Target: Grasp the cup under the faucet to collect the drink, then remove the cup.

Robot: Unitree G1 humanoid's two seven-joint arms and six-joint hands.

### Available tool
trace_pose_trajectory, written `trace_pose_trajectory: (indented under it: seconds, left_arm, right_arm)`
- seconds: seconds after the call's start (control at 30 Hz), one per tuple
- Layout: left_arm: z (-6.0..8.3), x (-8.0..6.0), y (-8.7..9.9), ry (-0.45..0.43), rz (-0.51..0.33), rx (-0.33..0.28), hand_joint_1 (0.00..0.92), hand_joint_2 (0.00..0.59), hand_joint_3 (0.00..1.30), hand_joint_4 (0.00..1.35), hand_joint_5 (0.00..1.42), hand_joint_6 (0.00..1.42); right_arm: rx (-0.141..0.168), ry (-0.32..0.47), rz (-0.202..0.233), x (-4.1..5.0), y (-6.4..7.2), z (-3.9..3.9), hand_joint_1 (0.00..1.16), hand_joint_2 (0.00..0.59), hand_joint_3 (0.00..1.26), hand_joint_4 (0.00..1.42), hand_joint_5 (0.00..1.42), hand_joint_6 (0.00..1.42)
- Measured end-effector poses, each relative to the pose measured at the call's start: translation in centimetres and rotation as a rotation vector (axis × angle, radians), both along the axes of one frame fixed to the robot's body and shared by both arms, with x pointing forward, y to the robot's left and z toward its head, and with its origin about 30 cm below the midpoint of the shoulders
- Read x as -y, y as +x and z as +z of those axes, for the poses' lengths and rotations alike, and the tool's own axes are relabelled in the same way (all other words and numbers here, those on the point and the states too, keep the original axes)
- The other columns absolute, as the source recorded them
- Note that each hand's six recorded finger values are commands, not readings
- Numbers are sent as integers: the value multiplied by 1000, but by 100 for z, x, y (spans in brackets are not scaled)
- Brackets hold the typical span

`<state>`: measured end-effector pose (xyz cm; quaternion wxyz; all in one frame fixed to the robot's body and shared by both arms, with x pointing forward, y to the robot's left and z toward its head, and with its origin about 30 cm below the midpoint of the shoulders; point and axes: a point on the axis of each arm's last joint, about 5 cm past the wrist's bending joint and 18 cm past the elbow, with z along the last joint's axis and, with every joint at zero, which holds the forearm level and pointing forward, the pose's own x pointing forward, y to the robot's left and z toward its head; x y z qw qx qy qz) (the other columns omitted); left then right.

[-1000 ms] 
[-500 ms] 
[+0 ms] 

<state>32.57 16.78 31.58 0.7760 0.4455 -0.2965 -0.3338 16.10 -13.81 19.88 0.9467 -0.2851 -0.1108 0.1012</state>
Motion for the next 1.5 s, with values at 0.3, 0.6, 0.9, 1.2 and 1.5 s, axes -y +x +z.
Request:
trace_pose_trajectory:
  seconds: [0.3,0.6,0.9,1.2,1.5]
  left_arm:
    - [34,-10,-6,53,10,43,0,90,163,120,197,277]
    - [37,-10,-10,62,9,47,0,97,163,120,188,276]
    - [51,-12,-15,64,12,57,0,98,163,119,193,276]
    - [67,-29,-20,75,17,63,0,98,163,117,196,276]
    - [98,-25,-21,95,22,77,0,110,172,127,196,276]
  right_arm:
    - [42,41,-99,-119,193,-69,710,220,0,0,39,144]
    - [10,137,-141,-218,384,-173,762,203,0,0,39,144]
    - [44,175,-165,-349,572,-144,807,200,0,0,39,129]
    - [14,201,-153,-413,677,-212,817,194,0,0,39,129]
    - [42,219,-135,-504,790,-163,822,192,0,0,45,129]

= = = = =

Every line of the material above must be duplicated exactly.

Target: Grasp the cup under the faucet to collect the drink, then remove the cup.

Robot: Unitree G1 humanoid's two seven-joint arms and six-joint hands.

### Available tool
trace_pose_trajectory, written `trace_pose_trajectory: (indented under it: seconds, left_arm, right_arm)`
- seconds: seconds after the call's start (control at 30 Hz), one per tuple
- Layout: left_arm: z (-6.0..8.3), x (-8.0..6.0), y (-8.7..9.9), ry (-0.45..0.43), rz (-0.51..0.33), rx (-0.33..0.28), hand_joint_1 (0.00..0.92), hand_joint_2 (0.00..0.59), hand_joint_3 (0.00..1.30), hand_joint_4 (0.00..1.35), hand_joint_5 (0.00..1.42), hand_joint_6 (0.00..1.42); right_arm: rx (-0.141..0.168), ry (-0.32..0.47), rz (-0.202..0.233), x (-4.1..5.0), y (-6.4..7.2), z (-3.9..3.9), hand_joint_1 (0.00..1.16), hand_joint_2 (0.00..0.59), hand_joint_3 (0.00..1.26), hand_joint_4 (0.00..1.42), hand_joint_5 (0.00..1.42), hand_joint_6 (0.00..1.42)
- Measured end-effector poses, each relative to the pose measured at the call's start: translation in centimetres and rotation as a rotation vector (axis × angle, radians), both along the axes of one frame fixed to the robot's body and shared by both arms, with x pointing forward, y to the robot's left and z toward its head, and with its origin about 30 cm below the midpoint of the shoulders
- Read x as -y, y as +x and z as +z of those axes, for the poses' lengths and rotations alike, and the tool's own axes are relabelled in the same way (all other words and numbers here, those on the point and the states too, keep the original axes)
- The other columns absolute, as the source recorded them
- Note that each hand's six recorded finger values are commands, not readings
- Numbers are sent as integers: the value multiplied by 1000, but by 100 for z, x, y (spans in brackets are not scaled)
- Brackets hold the typical span

`<state>`: measured end-effector pose (xyz cm; quaternion wxyz; all in one frame fixed to the robot's body and shared by both arms, with x pointing forward, y to the robot's left and z toward its head, and with its origin about 30 cm below the midpoint of the shoulders; point and axes: a point on the axis of each arm's last joint, about 5 cm past the wrist's bending joint and 18 cm past the elbow, with z along the last joint's axis and, with every joint at zero, which holds the forearm level and pointing forward, the pose's own x pointing forward, y to the robot's left and z toward its head; x y z qw qx qy qz) (the other columns omitted); left then right.

[-1000 ms] 
[-500 ms] 
[+0 ms] 

<state>32.57 16.78 31.58 0.7760 0.4455 -0.2965 -0.3338 16.10 -13.81 19.88 0.9467 -0.2851 -0.1108 0.1012</state>
Motion for the next 1.5 s, with values at 0.3, 0.6, 0.9, 1.2 and 1.5 s, axes -y +x +z.
Request:
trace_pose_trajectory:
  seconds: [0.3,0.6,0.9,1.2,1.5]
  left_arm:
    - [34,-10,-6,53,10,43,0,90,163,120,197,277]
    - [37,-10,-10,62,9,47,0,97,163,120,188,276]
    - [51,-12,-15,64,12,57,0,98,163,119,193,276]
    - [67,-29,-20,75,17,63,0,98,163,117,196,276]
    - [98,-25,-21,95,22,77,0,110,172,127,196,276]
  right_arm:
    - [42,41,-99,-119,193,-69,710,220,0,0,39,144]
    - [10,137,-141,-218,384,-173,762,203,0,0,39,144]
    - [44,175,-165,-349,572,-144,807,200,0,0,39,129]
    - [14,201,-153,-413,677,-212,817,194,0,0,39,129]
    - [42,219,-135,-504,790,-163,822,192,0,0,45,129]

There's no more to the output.